━━━━━ Source records
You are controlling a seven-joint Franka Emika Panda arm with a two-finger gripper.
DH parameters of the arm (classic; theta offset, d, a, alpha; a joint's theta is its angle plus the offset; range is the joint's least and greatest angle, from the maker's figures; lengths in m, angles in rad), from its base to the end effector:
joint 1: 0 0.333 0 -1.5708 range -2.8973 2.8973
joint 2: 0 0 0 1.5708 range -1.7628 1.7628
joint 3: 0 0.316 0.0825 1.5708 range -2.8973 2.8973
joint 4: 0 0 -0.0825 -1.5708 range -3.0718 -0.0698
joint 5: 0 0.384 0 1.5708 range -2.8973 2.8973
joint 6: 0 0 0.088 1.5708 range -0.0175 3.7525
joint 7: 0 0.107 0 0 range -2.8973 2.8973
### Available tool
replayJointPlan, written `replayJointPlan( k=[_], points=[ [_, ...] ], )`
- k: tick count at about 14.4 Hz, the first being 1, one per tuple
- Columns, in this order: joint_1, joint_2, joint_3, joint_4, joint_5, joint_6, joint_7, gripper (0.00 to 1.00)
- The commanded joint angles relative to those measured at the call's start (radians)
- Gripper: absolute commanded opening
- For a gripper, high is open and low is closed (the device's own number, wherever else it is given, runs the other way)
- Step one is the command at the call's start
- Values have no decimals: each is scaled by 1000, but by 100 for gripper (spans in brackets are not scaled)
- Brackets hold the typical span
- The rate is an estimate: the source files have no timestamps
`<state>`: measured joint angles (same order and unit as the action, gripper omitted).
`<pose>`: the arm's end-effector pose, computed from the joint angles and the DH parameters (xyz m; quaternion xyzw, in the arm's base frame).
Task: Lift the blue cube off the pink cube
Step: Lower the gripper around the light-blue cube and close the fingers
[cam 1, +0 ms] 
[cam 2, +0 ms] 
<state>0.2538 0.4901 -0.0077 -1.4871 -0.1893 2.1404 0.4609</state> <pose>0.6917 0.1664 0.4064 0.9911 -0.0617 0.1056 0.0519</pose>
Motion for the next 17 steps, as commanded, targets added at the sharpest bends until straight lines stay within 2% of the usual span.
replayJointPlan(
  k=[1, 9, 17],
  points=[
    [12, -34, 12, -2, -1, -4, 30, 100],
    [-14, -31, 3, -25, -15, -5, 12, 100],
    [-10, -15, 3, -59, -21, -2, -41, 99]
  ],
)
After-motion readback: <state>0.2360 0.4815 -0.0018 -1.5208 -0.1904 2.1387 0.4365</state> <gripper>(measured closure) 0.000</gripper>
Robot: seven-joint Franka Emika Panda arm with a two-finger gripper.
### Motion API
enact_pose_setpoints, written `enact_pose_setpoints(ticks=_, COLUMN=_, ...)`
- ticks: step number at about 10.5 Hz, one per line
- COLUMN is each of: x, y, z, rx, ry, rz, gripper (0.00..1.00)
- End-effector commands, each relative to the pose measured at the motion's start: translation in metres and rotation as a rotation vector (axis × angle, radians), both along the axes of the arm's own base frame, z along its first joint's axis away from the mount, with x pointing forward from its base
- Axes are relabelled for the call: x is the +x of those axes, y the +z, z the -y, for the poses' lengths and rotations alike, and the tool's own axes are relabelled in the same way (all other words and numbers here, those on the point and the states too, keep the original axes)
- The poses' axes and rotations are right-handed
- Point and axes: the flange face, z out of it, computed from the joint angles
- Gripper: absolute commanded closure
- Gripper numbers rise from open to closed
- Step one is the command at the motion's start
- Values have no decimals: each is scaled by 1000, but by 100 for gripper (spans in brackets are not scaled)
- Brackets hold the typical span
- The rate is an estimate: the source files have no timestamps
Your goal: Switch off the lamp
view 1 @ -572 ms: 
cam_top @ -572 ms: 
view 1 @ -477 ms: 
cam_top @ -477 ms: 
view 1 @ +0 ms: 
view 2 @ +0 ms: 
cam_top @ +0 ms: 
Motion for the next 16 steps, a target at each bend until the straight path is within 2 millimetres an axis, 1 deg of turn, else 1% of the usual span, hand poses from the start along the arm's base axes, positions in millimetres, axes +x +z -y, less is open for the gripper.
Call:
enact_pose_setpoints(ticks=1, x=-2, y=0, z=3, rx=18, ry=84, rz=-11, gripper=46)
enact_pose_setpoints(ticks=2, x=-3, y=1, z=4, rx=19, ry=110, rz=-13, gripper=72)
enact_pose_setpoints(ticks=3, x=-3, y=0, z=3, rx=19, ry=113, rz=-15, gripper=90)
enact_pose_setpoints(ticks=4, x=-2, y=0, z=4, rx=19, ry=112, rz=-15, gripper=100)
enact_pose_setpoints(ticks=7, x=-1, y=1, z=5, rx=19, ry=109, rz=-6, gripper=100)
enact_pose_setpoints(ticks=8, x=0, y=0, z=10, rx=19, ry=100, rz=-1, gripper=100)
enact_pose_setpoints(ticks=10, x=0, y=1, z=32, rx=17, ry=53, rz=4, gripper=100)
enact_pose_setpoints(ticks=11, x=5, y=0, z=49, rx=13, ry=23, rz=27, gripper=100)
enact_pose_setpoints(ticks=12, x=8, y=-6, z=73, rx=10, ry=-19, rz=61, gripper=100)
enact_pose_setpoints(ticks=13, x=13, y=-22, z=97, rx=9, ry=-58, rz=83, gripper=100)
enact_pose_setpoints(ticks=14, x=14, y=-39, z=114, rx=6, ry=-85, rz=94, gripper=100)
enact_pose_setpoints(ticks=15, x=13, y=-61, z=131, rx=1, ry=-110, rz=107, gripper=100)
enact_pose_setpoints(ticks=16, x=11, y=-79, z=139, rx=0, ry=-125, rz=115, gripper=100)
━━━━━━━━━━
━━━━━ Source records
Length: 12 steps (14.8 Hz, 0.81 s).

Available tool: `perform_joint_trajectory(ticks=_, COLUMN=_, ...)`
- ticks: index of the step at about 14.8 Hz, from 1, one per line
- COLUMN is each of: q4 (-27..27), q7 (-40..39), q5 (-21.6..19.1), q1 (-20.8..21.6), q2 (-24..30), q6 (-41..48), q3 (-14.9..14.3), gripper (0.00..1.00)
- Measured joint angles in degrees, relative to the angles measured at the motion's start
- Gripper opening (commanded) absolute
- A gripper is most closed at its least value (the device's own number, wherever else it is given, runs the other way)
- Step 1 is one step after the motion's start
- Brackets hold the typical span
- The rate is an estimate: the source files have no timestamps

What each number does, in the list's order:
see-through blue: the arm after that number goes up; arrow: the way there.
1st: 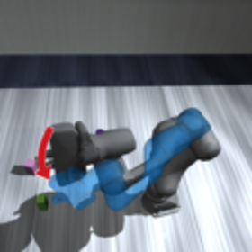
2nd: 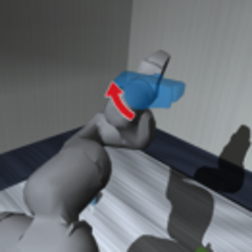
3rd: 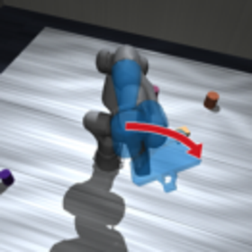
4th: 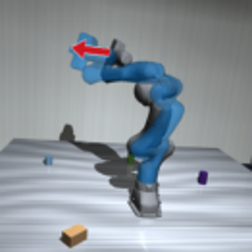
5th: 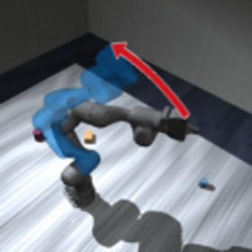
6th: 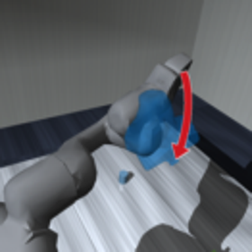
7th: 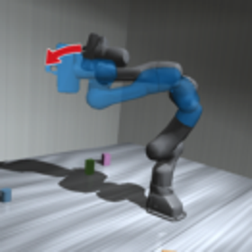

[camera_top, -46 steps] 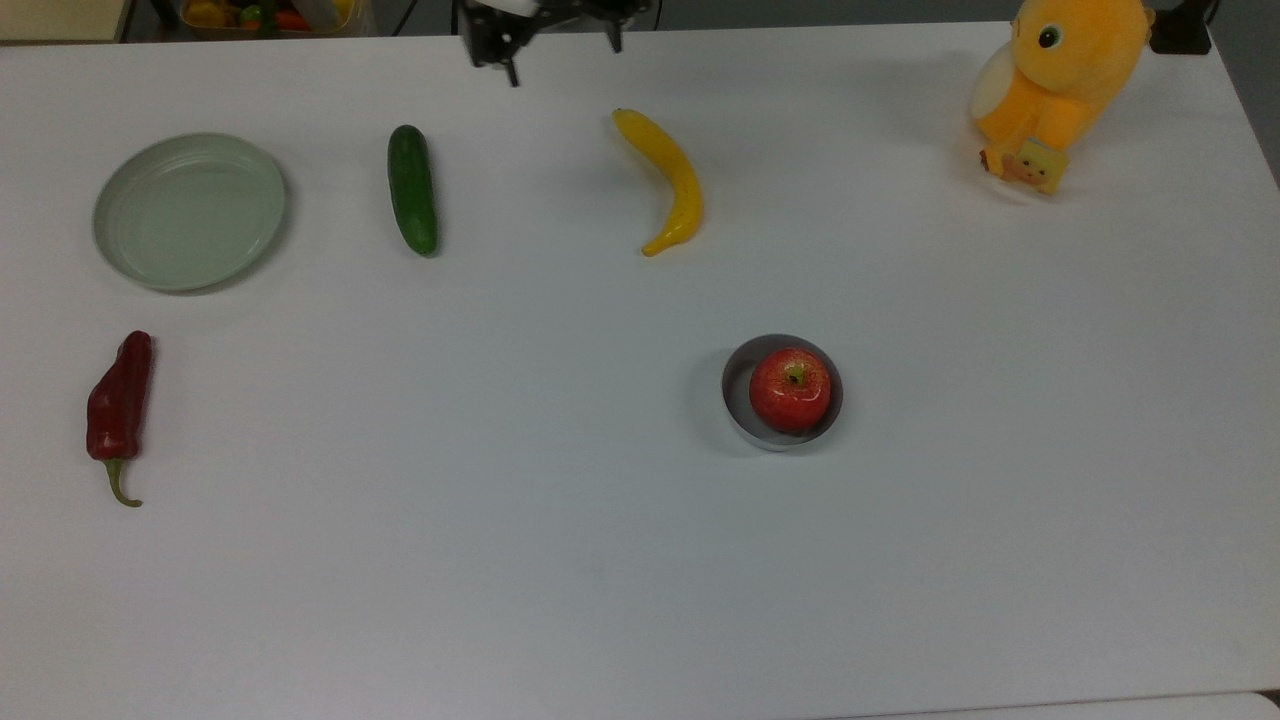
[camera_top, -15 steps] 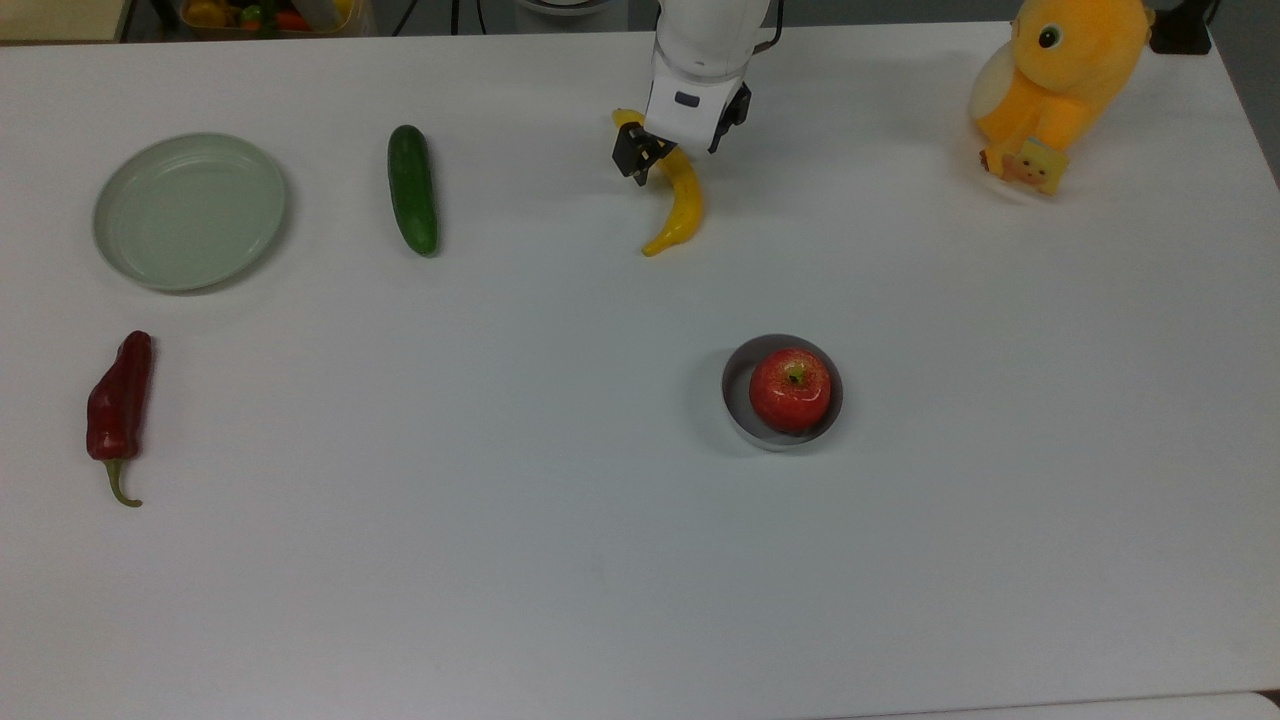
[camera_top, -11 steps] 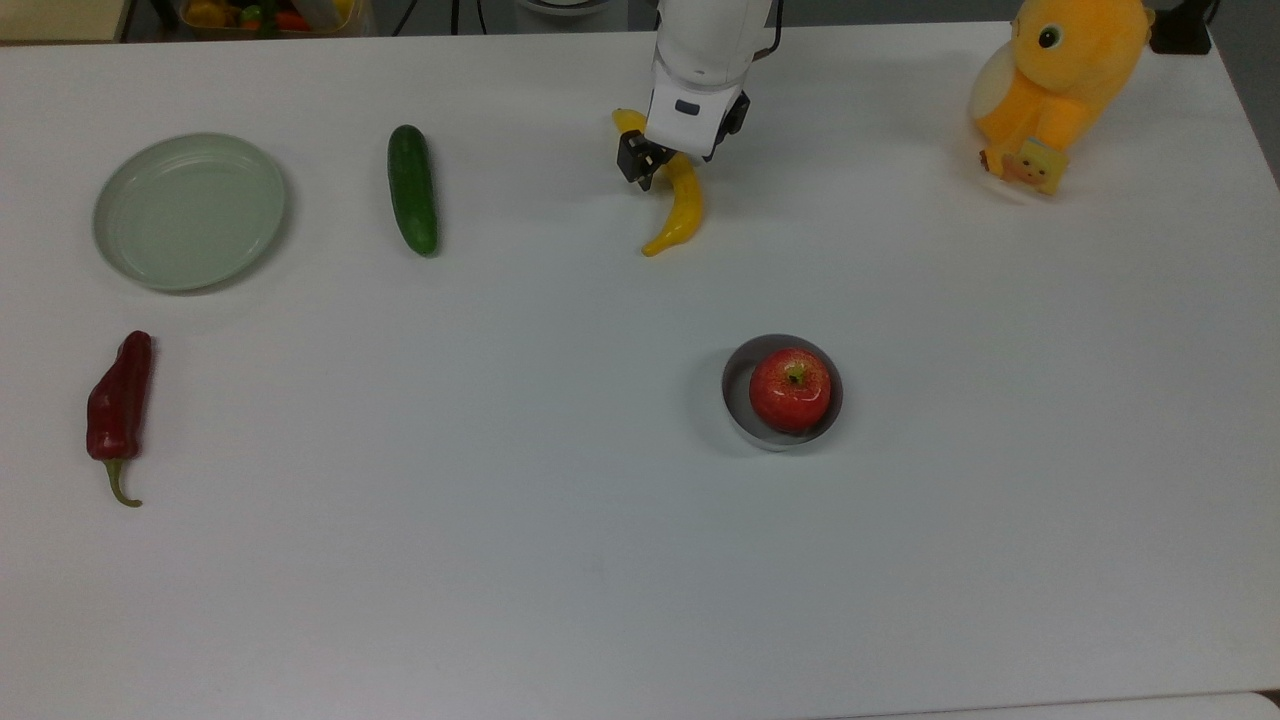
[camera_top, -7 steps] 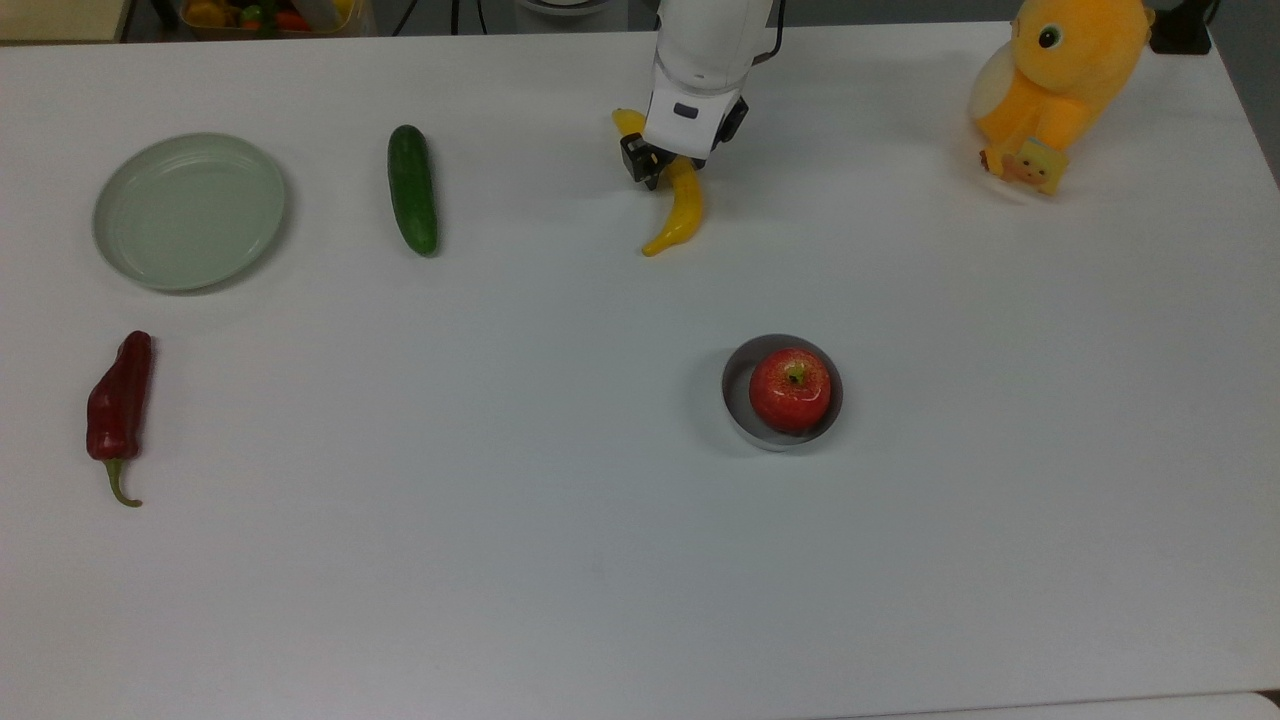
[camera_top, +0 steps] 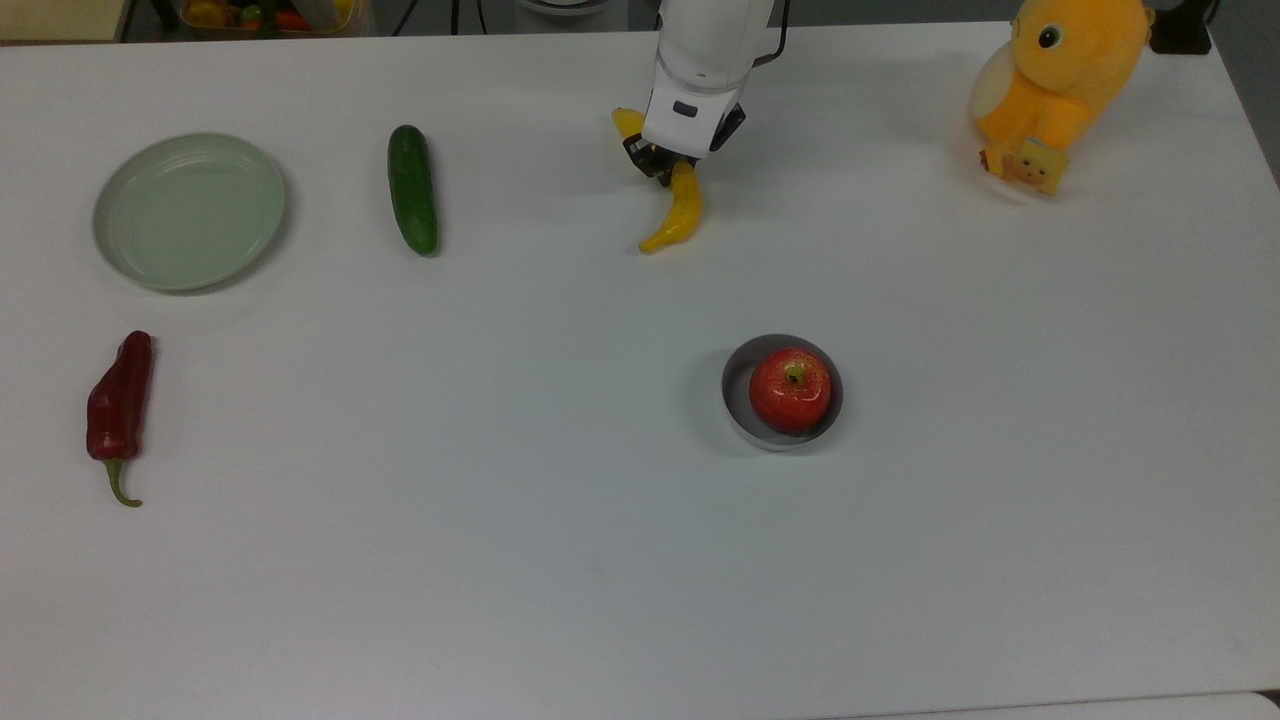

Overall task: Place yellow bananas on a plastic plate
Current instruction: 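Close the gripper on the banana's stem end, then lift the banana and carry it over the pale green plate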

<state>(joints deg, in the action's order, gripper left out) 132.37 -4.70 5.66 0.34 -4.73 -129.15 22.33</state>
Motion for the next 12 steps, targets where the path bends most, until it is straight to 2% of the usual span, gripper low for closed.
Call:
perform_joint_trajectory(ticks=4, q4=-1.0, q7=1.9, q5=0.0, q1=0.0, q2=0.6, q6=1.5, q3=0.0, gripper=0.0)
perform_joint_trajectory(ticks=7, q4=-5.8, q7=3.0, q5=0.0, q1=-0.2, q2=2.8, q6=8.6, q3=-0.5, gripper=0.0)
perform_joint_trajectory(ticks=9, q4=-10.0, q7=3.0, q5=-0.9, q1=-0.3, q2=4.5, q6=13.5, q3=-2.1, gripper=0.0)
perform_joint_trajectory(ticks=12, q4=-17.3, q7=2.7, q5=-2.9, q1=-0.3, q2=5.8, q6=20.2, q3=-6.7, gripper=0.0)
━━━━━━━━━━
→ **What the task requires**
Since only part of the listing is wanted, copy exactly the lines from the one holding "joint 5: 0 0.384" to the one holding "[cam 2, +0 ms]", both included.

→ **Answer to the exercise**
joint 5: 0 0.384 0 1.5708 range -2.8973 2.8973
joint 6: 0 0 0.088 1.5708 range -0.0175 3.7525
joint 7: 0 0.107 0 0 range -2.8973 2.8973
### Available tool
replayJointPlan, written `replayJointPlan( k=[_], points=[ [_, ...] ], )`
- k: tick count at about 14.4 Hz, the first being 1, one per tuple
- Columns, in this order: joint_1, joint_2, joint_3, joint_4, joint_5, joint_6, joint_7, gripper (0.00 to 1.00)
- The commanded joint angles relative to those measured at the call's start (radians)
- Gripper: absolute commanded opening
- For a gripper, high is open and low is closed (the device's own number, wherever else it is given, runs the other way)
- Step one is the command at the call's start
- Values have no decimals: each is scaled by 1000, but by 100 for gripper (spans in brackets are not scaled)
- Brackets hold the typical span
- The rate is an estimate: the source files have no timestamps
`<state>`: measured joint angles (same order and unit as the action, gripper omitted).
`<pose>`: the arm's end-effector pose, computed from the joint angles and the DH parameters (xyz m; quaternion xyzw, in the arm's base frame).
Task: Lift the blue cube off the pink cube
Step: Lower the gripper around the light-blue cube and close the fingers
[cam 1, +0 ms] 
[cam 2, +0 ms] 

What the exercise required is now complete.